What is being asked:
Transcribe the full listing below exactly.
·····
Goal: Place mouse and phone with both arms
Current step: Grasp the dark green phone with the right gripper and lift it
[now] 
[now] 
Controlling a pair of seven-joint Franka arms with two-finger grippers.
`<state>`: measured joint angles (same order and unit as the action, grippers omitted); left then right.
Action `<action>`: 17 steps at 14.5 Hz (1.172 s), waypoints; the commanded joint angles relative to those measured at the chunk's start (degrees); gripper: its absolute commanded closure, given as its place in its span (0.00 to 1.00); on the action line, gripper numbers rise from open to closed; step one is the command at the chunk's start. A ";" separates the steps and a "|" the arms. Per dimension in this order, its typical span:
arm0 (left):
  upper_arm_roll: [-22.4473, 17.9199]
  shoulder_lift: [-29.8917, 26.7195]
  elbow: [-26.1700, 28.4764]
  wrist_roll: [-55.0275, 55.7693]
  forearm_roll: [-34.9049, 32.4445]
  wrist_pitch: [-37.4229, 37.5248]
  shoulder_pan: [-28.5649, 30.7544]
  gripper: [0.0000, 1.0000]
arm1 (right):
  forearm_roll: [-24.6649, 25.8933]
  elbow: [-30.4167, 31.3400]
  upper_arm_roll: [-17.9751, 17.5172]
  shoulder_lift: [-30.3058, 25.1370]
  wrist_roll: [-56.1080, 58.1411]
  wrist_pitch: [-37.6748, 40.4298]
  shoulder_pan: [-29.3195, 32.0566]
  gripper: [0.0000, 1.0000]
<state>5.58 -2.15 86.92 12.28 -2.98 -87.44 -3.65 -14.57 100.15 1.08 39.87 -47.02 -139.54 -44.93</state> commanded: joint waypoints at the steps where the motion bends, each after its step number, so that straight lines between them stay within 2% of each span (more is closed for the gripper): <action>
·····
Answer:
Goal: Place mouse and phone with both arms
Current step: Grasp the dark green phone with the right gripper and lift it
[now] 
[now] 
Controlling a pair of seven-joint Franka arms with two-finger grippers.
`<state>`: measured joint angles (same order and unit as the action, grippers omitted); left then right.
Action `<action>`: 17 steps at 14.5 Hz (1.172 s), waypoints; the commanded joint angles relative to those measured at the chunk's start (degrees); gripper: its absolute commanded closure, given as its place in its span (0.00 to 1.00); on the action line, gripper numbers rise from open to closed; step one is the command at the chunk's start. A ";" separates the steps and a "|" the arms. Per dimension in this order, its typical span:
arm0 (left):
  upper_arm_roll: [-22.4473, 17.9199]
  shoulder_lift: [-29.8917, 26.7195]
  elbow: [-26.1700, 28.4764]
  wrist_roll: [-55.0275, 55.7693]
  forearm_roll: [-34.9049, 32.4445]
  wrist_pitch: [-37.4229, 37.5248]
  shoulder_pan: [-28.5649, 30.7544]
  gripper: [0.0000, 1.0000]
arm1 (right):
  forearm_roll: [-24.6649, 25.8933]
  elbow: [-30.4167, 31.3400]
  upper_arm_roll: [-17.9751, 17.5172]
  shoulder_lift: [-30.3058, 25.1370]
  wrist_roll: [-56.1080, 58.1411]
  wrist_pitch: [-37.6748, 40.4298]
  shoulder_pan: [-29.3195, 32.0566]
  gripper: [0.0000, 1.0000]
<state>5.58 -2.15 86.92 12.28 -2.98 -87.44 -3.65 -14.57 100.15 1.08 39.87 -47.02 -139.54 -44.93</state> commanded: joint waypoints at the steps where the motion bends, each after its step number, so that straight lines between them stay within 2% of each span (more is closed for the gripper): <action>

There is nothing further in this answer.